Аркадию Гайдару – великому
советскому писателю,
посвящается...
Эпизод первый.
доктор Бубенчиков.
Утро четверга 30 июля 1936 года было пасмурным. Ещё с
вечера нанесло хмари, ночью начался дождь, который моросил до сих
пор. Довершали картину безрадостного утра порывы ветра, который с
каждого дерева обрушивал на случайного прохожего водопад противных
холодных брызг.
В такое время доктор Бубенчиков любил сидеть в своей комнате у
окна и смотреть сквозь потоки капель по стеклу на улицу.
Капли дождя на лужах, грязь, редкие прохожие.Как хорошо, что всё
это там, а он здесь.
Дом, в котором он проводил свой летний отпуск в этом году,
находился недалеко от железнодорожной станции «Грабуны». Поэтому
иногда Сергей Петрович Бубенчиков просыпался среди ночи от грохота
проходящего товарняка или от скрипа набирающего ход пассажирского
поезда. Но были в таком расположении дома и свои плюсы. Вот как
нынче: ещё минут десять и побредёт мимо толпа приезжих с утреннего
поезда, морщась от встречного ветра с дождём, а доктор будет
смотреть на них из тепла и уюта и играть в свою любимую игру. Ещё
бы чашку чая…
- Глаша, - позвал он. – Завари мне чаю.
Сестра Глафира, уже час, как раскочегарила старинный самовар,
поэтому долго ждать не пришлось. Шаркая ногами, она вошла в комнату
доктора и поставила перед братом большую чашку с дымком пара над
ней. При этом бормотала себе под нос что-то про базарных торговок,
которые последнюю совесть потеряли - по три с полтиной за фунт
молодой картошки дерут. А картошка та чуть крупнее гороха…
Была она тихой и несчастной. Муж погиб в гражданскую, двое детей
умерли от тифа. И теперь она добывала свой век, смирившись, и
ничего уже от жизни не требуя.
Бубенчиков склонился над чашкой и втянул носом горько-сладкий
запах свежезаваренного чая.
- Вчера у Горемыковых две яблони «белого налива» обтрясли, -
неожиданно сменив тему, пожаловалась ему Глафира. – Ночью
прокрались и подчистую все яблоки пообрывали. И кто – ребятня.
Теперь как бы к нам не наведались.
Глафира очень гордилась своими пятью яблонями, из урожая которых
она варила каждую осень тягучее, как мёд, яблочное варенье.
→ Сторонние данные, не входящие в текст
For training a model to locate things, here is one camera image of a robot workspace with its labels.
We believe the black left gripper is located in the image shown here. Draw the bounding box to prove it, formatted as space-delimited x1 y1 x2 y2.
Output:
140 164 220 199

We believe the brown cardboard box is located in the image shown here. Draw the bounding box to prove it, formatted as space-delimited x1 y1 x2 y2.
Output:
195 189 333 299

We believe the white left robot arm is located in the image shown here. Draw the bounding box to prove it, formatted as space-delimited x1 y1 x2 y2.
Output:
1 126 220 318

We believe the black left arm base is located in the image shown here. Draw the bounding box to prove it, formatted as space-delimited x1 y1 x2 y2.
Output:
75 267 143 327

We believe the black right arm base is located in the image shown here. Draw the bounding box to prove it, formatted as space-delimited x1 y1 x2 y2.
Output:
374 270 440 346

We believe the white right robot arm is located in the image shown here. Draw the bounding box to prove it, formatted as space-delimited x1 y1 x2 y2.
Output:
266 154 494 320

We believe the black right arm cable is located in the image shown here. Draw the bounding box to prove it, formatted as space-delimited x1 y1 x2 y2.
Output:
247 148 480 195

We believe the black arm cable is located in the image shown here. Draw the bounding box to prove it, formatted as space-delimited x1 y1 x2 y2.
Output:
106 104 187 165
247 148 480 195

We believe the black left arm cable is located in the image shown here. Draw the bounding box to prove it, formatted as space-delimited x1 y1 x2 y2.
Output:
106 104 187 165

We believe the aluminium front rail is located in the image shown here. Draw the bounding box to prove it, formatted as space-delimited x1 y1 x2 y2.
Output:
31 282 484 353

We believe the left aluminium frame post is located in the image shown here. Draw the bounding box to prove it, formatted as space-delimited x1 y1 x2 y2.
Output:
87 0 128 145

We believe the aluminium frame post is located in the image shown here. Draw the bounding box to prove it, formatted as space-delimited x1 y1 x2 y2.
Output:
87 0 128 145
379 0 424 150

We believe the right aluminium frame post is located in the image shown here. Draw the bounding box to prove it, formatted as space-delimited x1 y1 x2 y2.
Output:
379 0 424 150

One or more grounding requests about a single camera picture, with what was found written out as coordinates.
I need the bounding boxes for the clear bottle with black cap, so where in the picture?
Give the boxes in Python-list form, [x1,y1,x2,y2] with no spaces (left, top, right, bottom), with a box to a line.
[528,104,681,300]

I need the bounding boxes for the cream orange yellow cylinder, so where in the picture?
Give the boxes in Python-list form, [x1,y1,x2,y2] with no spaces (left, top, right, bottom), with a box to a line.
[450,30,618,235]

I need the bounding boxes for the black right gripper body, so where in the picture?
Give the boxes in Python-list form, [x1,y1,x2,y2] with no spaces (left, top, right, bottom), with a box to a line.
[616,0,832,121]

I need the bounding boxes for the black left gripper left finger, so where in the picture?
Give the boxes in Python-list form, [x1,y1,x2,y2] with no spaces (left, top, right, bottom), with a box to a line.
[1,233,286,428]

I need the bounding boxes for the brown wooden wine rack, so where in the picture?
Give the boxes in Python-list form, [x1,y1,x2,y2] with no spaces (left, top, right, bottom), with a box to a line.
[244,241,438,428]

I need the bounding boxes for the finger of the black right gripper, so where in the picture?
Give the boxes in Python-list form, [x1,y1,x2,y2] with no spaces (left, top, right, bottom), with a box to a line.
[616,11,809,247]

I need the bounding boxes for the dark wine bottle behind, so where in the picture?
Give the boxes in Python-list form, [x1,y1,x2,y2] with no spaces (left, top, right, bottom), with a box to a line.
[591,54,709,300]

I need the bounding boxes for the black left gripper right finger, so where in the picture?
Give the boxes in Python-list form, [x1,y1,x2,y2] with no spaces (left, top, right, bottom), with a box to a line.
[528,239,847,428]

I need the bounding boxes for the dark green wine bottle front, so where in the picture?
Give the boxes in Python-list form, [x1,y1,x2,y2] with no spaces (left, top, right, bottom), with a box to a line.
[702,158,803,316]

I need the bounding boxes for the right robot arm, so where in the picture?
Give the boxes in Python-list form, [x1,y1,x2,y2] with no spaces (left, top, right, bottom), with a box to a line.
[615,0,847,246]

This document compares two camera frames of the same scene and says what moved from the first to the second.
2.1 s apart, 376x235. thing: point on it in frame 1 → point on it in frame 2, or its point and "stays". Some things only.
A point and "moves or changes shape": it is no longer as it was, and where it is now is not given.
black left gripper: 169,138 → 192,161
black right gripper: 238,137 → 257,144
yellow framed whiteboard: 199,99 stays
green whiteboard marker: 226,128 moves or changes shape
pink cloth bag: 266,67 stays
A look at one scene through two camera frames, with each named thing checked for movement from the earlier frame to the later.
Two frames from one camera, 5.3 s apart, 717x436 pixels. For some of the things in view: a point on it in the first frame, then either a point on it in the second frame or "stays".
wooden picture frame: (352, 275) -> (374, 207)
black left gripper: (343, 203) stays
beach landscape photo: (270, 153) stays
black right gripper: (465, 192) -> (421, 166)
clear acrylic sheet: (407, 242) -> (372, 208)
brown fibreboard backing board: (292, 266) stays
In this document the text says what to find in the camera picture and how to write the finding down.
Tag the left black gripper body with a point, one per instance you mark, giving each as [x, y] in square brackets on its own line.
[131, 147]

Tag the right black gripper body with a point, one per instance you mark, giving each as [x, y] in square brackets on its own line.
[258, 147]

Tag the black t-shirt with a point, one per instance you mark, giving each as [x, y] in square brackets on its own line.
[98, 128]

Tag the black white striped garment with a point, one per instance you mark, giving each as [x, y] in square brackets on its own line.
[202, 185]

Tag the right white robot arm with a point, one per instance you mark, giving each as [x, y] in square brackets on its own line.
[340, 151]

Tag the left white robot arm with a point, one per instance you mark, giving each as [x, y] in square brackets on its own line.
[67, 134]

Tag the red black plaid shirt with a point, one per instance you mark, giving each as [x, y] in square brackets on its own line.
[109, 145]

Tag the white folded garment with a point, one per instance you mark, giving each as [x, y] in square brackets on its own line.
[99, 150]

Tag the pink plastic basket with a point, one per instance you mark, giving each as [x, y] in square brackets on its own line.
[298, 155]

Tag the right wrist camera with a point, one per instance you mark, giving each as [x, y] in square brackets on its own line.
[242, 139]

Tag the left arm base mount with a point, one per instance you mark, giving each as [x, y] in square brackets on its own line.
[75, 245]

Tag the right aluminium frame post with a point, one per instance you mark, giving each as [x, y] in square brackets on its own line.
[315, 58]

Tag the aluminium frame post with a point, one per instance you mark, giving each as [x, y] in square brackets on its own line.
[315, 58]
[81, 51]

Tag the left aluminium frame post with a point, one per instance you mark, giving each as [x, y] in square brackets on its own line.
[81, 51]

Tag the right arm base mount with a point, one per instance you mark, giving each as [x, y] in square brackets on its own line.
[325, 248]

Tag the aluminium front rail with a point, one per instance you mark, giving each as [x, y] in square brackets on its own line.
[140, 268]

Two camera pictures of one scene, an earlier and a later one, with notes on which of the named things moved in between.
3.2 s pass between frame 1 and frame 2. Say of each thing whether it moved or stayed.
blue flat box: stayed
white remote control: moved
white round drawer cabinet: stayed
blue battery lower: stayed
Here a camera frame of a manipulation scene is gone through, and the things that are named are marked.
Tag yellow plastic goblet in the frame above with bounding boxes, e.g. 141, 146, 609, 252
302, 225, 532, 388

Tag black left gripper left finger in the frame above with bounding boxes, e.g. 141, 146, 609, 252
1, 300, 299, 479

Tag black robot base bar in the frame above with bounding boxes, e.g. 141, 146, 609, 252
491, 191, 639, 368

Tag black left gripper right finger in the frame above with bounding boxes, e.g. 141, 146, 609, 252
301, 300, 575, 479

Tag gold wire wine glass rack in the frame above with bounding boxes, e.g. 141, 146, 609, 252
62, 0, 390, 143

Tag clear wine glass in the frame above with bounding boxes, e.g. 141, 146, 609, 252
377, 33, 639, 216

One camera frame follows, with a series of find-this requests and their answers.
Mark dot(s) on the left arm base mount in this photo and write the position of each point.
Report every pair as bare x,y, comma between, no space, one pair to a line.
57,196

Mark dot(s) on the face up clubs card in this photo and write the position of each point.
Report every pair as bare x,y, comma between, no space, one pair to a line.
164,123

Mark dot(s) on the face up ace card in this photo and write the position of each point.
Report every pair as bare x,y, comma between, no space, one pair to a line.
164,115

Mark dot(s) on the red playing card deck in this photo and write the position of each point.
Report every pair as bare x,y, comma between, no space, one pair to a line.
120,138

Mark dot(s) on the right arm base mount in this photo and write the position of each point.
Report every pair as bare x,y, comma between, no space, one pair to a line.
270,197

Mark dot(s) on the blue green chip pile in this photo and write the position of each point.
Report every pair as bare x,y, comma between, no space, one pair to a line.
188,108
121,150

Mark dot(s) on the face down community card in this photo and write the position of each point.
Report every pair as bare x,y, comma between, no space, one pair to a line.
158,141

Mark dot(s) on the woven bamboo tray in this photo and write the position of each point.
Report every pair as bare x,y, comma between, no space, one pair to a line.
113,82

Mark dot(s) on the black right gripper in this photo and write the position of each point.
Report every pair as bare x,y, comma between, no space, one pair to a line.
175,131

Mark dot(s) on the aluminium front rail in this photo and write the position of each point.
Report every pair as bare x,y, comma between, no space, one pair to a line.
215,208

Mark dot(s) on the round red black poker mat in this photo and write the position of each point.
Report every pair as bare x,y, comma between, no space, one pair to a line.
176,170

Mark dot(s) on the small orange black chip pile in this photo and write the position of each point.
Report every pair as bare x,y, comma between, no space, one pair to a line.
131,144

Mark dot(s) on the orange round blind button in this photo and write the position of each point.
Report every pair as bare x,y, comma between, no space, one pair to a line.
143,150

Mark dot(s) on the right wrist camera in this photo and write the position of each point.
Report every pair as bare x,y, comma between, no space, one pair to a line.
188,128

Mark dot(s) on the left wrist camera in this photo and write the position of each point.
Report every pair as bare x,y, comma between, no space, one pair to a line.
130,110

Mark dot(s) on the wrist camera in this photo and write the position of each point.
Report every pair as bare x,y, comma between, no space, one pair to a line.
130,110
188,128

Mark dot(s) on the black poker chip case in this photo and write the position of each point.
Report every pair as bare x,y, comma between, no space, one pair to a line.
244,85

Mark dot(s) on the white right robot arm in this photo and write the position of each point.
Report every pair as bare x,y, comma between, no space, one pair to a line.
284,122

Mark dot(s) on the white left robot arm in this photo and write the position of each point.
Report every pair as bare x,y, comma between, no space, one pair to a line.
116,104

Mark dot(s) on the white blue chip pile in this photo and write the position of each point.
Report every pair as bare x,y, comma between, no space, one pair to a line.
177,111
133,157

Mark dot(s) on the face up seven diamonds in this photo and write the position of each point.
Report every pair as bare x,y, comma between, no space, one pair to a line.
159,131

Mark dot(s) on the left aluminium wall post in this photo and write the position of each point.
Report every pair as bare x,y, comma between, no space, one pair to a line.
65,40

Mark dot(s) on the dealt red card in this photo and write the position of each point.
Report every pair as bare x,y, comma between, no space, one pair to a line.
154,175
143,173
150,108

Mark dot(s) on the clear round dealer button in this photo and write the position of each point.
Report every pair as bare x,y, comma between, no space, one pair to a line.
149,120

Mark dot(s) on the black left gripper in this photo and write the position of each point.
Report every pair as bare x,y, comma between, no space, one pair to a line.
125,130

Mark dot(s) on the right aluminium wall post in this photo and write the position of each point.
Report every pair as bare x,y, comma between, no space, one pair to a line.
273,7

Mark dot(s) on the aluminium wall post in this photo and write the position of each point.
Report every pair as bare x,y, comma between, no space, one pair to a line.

- Не бурчи, буркота, - добродушно ответил ей доктор. – Сготовь
лучше к обеду шарлотку.
Глафира продолжая бормотать что-то неразборчивое удалилась, а
Сергей Петрович пересел к окну, взял в руки кружку, шумно из неё
отхлебнул и стал ждать.
Он любил свою работу. Любил запах больничных лекарств и
накрахмаленного халата. Любил беспрекословное подчинение пациентов
и заискивающие взгляды их родственников. Но была у Бубенцова ещё
одна страсть. Он с детства зачитывался детективами. Про сыщика
Путилина, про неуловимого Арсена Люпена, про девушку-детектива
Линду Байрон. Особенно его пленил дедуктивный метод Шерлока Холмса.
С тех пор, когда у доктора выдавалось свободное время, он иногда
воображал себя великим сыщиком, стараясь по внешнему виду
незнакомого человека определить: кто он, откуда, и чем
занимается?,
Вот и теперь он с нетерпением ждал, когда же, наконец, появятся
приехавшие утренним поездом дачники.
Но первой со стороны станции показалась старушка с бидоном,
который она несла за плечами, наподобие рюкзака, при помощи
самодельных тряпичных лямок. Бубенчиков разочарованно вздохнул. Эту
бабку он знал. Все звали её Тряпичкина. То ли за скупость, то ли и
в самом деле у неё была такая фамилия.
Жила она в конце улицы в невысокой избёнке с внучкой – вёрткой
девчушкой лет десяти по имени Нюрка. Недавно раздобыла где-то козу,
у которой не было одного уха и тут же, выпросив на колхозной
молочной ферме мятый бидон, приспособилась продавать козье молоко
жителям посёлка, а то и пассажирам проходящих поездов.